WHAT TO DO: Would you transcribe all of the data exactly, down to the last character?

COLLECTED DATA:
===

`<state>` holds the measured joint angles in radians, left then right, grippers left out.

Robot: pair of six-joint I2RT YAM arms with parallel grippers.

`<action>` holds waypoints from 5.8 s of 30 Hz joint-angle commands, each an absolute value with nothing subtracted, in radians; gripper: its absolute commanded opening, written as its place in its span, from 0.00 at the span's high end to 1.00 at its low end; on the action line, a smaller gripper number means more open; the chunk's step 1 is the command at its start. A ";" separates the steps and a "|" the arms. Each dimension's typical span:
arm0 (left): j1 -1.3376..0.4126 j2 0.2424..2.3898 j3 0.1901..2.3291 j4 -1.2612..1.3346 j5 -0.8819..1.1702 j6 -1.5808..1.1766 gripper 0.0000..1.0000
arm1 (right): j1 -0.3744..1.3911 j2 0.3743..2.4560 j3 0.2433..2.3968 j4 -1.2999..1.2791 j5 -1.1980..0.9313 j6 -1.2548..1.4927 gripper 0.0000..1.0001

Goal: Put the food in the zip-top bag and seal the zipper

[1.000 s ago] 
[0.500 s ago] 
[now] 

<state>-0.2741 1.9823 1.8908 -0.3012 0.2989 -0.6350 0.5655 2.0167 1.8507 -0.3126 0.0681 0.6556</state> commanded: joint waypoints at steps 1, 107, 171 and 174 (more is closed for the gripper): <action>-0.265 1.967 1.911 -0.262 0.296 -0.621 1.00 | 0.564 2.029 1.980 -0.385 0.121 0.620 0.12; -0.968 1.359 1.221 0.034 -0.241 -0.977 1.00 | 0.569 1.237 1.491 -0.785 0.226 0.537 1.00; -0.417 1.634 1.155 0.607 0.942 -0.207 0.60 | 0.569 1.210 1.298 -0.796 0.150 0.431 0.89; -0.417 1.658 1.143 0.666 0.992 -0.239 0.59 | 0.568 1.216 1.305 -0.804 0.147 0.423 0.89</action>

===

EXPECTED ANSWER:
`<state>` holds the measured joint angles in radians, left then right, grippers left out.

Robot: pair of six-joint I2RT YAM arms with parallel grippers.

`<action>` holds waypoints from 5.8 s of 30 Hz joint-angle commands, each an absolute value with nothing subtracted, in radians; gripper: its absolute commanded opening, written as its place in its span, from 0.00 at the span's high end to 1.00 at its low end; on the action line, a smaller gripper number means more open; the chunk's step 1 is the command at its start. A ";" separates the steps and a "|" the arms. Each dimension's typical span:
arm0 (left): j1 -1.3376..0.4126 j2 0.2424..2.3898 j3 0.1901..2.3291 j4 -1.2612..1.3346 j5 -0.8819..1.1702 j6 -1.5808..1.1766 gripper 0.0000..1.0000
arm1 (right): j1 -0.3744..1.3911 j2 0.3743..2.4560 j3 0.2433..2.3968 j4 -1.2999..1.2791 j5 -1.1980..0.9313 j6 -1.2548..1.4927 gripper 0.0000..1.0001

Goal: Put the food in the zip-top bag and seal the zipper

[1.000 s ago] 
[0.500 s ago] 
[now] 

<state>-0.2741 1.9823 1.8908 -0.3012 0.2989 -0.6350 0.5655 2.0167 1.8507 -0.3126 0.0681 0.6556</state> commanded: joint waypoints at steps 1, 107, 171 and 174 (more is closed for the gripper): <action>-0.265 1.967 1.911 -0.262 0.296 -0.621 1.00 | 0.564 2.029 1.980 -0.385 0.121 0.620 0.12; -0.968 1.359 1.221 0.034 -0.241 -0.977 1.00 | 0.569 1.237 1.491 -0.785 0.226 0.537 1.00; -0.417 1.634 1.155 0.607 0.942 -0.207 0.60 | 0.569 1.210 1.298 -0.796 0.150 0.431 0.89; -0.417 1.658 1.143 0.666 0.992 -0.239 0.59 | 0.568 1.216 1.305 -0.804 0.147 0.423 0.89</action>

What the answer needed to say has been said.